Alessandro Pansa, in una intervista, garantisce l’impiego di tutti gli agenti a disposizione e l’intervento dell’Esercito

ROMA – “La minaccia del terrorismo è molto grave ma abbiamo 2200 uomini in più per un Giubileo sicuro. Gli italiani non debbono assolutamente modificare il proprio stile di vita”. Lo ha detto in una intervista al quotidiano Il Mattino, il capo della Polizia, Alessandro Pansa. Alla domanda su a quali uomini si affiderà perché il programma di sicurezza predisposto per il Giubileo funzioni, il capo della polizia replica: “A tutti, dal primo all’ultimo.
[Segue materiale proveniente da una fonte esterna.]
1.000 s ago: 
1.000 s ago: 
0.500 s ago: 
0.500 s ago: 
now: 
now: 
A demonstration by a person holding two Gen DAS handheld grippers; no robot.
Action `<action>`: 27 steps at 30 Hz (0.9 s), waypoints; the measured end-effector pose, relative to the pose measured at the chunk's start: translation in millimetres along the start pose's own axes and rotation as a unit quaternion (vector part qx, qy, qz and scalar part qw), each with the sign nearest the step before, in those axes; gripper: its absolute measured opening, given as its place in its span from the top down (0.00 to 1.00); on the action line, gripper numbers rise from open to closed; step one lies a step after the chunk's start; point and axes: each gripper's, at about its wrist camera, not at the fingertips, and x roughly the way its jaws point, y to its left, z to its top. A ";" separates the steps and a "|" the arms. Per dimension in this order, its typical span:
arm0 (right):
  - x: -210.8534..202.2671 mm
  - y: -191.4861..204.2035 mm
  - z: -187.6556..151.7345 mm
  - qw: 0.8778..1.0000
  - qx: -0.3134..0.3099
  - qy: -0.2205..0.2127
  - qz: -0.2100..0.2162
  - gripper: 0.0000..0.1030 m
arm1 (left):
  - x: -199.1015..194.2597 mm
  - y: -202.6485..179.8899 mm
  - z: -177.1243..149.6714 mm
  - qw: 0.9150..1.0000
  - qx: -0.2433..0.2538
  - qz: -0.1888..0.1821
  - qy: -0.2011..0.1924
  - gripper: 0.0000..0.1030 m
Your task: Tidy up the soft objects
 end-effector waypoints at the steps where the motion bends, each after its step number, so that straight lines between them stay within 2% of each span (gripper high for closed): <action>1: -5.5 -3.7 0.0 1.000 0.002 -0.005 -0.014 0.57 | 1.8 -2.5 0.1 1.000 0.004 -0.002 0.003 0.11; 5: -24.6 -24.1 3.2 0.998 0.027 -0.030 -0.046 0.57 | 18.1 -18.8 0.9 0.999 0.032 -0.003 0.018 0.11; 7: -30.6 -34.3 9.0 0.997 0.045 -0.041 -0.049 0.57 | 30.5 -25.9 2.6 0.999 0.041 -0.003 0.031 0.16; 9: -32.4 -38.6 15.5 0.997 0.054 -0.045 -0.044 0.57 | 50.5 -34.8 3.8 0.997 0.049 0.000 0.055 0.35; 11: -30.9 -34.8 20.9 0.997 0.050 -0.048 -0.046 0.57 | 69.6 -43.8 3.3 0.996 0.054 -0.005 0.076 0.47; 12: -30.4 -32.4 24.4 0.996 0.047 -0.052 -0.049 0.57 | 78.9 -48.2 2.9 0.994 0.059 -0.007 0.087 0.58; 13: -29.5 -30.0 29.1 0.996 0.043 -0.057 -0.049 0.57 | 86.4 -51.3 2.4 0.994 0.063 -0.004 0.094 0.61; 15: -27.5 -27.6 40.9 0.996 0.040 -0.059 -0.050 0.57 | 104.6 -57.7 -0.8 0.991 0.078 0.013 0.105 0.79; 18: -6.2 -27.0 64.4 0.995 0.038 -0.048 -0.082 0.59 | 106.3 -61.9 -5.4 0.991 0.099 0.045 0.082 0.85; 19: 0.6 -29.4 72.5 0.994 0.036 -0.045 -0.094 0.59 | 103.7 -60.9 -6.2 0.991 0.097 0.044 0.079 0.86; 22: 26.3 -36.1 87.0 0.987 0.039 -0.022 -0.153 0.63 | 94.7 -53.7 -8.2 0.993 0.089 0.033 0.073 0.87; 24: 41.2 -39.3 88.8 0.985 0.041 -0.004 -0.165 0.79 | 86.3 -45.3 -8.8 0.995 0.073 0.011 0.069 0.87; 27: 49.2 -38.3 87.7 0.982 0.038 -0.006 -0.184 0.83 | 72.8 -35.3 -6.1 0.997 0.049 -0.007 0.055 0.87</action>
Ognuno è indispensabile per la riuscita dell’operazione, dall’agente più giovane al dirigente più esperto. Le carenze di personale e mezzi non peseranno nella gestione della sicurezza durante il Giubileo perché stanno diminuendo. Tra l’altro – aggiunge -, con l’intervento dell’Esercito, abbiamo colmato i vuoti esistenti mentre i mezzi necessari li abbiamo comprati tutti. Il piano prevede l’impiego di altri 2.200 uomini”. Alla domanda sui rischi cui è concretamente esposta l’Italia Pansa risponde: “Il pericolo con il quale dobbiamo fare i conti è molto grave e non può essere in alcun modo sottovalutato. Certamente, il problema in questo momento è il terrorismo di matrice jihadista che minaccia e genera paura. In più – aggiunge – l’attività terroristica si sviluppa e si modifica continuamente costringendoci a confrontarci con l’imprevedibilità. Si tratta di una sfida che è soprattutto culturale e che per questo è molto difficile da gestire senza eccessi”.